▶ **PROBLEM DETAILS**:
For this exercise, copy the data exactly and omit any images.

▶ **EXTRACTED RECORDS**:
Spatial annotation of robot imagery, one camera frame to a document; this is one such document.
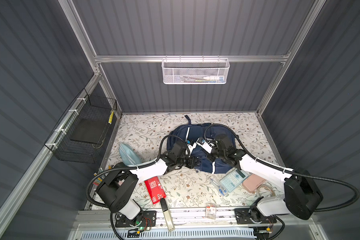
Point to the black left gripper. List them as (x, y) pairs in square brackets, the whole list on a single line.
[(192, 163)]

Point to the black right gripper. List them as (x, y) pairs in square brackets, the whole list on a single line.
[(210, 156)]

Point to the navy blue student backpack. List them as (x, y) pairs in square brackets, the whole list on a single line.
[(191, 132)]

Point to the light green calculator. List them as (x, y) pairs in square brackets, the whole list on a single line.
[(233, 179)]

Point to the light blue cloth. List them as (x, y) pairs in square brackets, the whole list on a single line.
[(128, 156)]

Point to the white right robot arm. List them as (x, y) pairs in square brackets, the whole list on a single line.
[(301, 196)]

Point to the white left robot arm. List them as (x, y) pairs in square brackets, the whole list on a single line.
[(113, 188)]

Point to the red notebook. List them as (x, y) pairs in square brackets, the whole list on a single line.
[(155, 190)]

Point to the clear blue pen case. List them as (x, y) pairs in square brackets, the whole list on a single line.
[(220, 188)]

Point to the pink pouch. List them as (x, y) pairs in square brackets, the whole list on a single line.
[(252, 183)]

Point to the small clear packet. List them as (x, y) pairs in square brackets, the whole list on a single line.
[(210, 211)]

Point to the black silver stapler tool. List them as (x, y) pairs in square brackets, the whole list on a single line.
[(167, 215)]

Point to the white tube in basket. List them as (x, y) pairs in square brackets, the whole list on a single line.
[(214, 78)]

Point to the pink cup with pencils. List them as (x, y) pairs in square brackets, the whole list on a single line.
[(99, 179)]

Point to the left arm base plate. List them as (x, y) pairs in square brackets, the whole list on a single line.
[(144, 219)]

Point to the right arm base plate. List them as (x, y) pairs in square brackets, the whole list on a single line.
[(246, 216)]

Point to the white wire mesh basket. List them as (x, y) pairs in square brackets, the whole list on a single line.
[(191, 70)]

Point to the black wire wall basket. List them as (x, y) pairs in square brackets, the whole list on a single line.
[(85, 133)]

▶ **OUTPUT**:
Spatial annotation of robot imagery, one camera frame to a document; this is one such document.
Point to the black left gripper. List them as (x, y) pairs in square brackets, the whole list on a single line.
[(192, 163)]

Point to the black right gripper. List them as (x, y) pairs in square brackets, the whole list on a single line.
[(210, 156)]

Point to the navy blue student backpack. List them as (x, y) pairs in square brackets, the whole list on a single line.
[(191, 132)]

Point to the light green calculator. List them as (x, y) pairs in square brackets, the whole list on a single line.
[(233, 179)]

Point to the light blue cloth. List them as (x, y) pairs in square brackets, the whole list on a single line.
[(128, 156)]

Point to the white right robot arm. List them as (x, y) pairs in square brackets, the whole list on a single line.
[(301, 196)]

Point to the white left robot arm. List them as (x, y) pairs in square brackets, the whole list on a single line.
[(113, 188)]

Point to the red notebook. List them as (x, y) pairs in square brackets, the whole list on a single line.
[(155, 190)]

Point to the clear blue pen case. List them as (x, y) pairs in square brackets, the whole list on a single line.
[(220, 188)]

Point to the pink pouch. List them as (x, y) pairs in square brackets, the whole list on a single line.
[(252, 183)]

Point to the small clear packet. List them as (x, y) pairs in square brackets, the whole list on a single line.
[(210, 211)]

Point to the black silver stapler tool. List them as (x, y) pairs in square brackets, the whole list on a single line.
[(167, 215)]

Point to the white tube in basket. List them as (x, y) pairs in square brackets, the whole list on a single line.
[(214, 78)]

Point to the pink cup with pencils. List them as (x, y) pairs in square brackets, the whole list on a single line.
[(99, 179)]

Point to the left arm base plate. List them as (x, y) pairs in square brackets, the whole list on a single line.
[(144, 219)]

Point to the right arm base plate. List them as (x, y) pairs in square brackets, the whole list on a single line.
[(246, 216)]

Point to the white wire mesh basket. List them as (x, y) pairs in square brackets, the whole list on a single line.
[(191, 70)]

Point to the black wire wall basket. List them as (x, y) pairs in square brackets, the whole list on a single line.
[(85, 133)]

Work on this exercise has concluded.